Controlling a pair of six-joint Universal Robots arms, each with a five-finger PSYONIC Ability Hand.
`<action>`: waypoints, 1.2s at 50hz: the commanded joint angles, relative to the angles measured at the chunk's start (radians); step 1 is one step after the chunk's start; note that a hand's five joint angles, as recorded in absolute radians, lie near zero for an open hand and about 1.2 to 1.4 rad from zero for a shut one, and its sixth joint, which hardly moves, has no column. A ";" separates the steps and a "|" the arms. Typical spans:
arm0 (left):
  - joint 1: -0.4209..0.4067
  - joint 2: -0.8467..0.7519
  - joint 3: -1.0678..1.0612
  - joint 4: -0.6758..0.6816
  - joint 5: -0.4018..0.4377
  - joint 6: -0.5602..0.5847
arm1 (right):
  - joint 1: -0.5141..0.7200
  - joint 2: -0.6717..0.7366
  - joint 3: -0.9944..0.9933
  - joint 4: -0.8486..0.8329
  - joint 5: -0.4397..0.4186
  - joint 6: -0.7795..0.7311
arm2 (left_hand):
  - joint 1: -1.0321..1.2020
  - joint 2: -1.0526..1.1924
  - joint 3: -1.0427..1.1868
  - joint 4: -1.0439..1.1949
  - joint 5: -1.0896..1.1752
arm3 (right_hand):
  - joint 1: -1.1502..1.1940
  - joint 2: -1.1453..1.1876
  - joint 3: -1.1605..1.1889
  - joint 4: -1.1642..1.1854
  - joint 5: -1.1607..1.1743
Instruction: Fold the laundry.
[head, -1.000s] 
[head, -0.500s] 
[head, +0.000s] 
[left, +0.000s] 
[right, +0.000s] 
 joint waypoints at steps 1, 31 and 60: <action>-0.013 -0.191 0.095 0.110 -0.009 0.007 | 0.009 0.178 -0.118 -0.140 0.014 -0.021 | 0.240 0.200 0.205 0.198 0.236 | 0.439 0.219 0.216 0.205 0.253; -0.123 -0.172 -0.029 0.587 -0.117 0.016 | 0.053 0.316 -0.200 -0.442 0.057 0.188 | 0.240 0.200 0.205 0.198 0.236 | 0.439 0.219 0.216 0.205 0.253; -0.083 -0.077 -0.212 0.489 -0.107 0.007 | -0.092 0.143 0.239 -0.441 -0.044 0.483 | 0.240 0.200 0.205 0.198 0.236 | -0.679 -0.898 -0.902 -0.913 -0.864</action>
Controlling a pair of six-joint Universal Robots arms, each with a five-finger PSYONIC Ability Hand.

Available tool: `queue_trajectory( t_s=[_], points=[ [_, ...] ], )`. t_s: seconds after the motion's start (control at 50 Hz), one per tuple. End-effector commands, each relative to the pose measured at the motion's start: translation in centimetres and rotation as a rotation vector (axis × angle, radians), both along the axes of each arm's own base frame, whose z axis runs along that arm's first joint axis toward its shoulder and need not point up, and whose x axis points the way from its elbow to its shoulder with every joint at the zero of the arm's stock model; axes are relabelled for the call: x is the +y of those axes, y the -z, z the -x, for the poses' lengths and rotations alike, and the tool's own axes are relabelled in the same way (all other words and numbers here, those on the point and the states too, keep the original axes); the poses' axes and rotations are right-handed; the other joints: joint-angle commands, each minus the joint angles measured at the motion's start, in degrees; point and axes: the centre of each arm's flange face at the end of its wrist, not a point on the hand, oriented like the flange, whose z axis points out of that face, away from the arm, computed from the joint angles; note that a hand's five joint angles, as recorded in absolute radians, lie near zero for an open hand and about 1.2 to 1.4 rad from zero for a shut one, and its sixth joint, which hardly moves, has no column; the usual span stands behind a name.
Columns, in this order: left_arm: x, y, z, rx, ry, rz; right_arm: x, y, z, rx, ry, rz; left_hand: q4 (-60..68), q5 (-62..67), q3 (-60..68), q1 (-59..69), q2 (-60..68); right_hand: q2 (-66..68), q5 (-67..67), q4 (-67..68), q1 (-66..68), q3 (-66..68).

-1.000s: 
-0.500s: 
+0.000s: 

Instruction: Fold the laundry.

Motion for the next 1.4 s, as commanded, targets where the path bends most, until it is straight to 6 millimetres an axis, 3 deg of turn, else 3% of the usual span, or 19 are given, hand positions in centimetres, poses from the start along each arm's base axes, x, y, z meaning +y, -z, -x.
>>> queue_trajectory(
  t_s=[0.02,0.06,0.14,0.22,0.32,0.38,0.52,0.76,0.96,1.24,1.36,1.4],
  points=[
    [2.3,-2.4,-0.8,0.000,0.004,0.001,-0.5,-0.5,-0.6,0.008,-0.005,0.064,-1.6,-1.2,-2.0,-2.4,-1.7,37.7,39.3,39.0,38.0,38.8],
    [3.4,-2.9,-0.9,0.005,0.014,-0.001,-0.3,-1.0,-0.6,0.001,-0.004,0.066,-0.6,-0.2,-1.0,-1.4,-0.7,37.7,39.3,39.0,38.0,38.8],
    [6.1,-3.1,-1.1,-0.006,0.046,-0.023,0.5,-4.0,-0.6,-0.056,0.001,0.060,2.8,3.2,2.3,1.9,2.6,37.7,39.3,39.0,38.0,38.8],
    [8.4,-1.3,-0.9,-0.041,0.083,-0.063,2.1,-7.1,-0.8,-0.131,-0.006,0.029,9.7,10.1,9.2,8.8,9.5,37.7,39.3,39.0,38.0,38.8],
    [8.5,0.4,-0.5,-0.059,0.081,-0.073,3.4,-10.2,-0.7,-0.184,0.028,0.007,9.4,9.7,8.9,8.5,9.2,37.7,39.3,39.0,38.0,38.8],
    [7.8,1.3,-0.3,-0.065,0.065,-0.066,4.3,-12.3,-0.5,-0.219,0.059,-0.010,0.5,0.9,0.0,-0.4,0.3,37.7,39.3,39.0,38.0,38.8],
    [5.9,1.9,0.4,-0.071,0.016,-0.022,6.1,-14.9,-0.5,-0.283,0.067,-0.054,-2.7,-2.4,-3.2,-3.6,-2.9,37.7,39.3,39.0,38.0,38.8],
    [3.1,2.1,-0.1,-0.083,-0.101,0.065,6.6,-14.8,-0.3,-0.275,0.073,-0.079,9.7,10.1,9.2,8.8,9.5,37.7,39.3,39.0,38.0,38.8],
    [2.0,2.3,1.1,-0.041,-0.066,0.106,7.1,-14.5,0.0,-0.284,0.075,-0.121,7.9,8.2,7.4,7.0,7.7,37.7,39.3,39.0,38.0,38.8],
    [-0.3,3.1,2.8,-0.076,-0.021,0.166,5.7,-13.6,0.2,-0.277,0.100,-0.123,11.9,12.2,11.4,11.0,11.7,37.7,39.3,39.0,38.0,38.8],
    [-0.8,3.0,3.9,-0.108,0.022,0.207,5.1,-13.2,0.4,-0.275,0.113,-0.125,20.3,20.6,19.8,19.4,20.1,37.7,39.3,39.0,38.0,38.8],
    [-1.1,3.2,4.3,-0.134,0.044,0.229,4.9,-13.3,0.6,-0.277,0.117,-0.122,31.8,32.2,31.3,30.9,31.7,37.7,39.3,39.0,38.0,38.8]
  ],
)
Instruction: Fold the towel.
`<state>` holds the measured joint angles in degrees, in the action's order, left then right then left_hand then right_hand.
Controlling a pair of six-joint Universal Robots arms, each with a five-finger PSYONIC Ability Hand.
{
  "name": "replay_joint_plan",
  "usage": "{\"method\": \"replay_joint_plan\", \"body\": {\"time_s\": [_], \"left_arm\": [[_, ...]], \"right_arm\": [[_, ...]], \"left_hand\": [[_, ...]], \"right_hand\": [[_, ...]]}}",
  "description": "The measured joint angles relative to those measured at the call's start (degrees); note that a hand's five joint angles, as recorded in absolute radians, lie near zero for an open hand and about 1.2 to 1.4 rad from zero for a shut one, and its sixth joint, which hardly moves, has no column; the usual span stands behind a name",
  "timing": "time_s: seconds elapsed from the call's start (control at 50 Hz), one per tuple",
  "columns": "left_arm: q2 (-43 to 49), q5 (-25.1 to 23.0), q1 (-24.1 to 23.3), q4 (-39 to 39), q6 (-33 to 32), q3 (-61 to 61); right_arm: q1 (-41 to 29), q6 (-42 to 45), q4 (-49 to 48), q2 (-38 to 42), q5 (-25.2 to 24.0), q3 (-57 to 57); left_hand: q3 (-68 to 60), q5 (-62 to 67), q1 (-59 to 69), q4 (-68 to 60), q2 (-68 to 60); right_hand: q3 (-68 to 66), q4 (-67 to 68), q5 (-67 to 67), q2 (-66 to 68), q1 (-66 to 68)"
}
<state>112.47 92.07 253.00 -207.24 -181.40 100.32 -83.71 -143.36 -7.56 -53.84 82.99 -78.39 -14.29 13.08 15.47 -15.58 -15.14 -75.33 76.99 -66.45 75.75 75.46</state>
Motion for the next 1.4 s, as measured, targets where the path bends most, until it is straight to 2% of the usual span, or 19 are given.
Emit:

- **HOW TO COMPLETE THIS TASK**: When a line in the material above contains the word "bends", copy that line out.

- **PROBLEM SOLUTION**:
Motion for the next 1.4 s, as commanded, targets where the path bends most, until it is straight to 6 millimetres an axis, 3 deg of turn, else 3% of the usual span, or 19 are given, hand positions in centimetres, poses from the start along each arm's base axes, x, y, z meaning +y, -z, -x.
Motion for the next 1.4 s, as measured, targets where the path bends most, until it is straight to 2% of the usual span, or 19 are given.

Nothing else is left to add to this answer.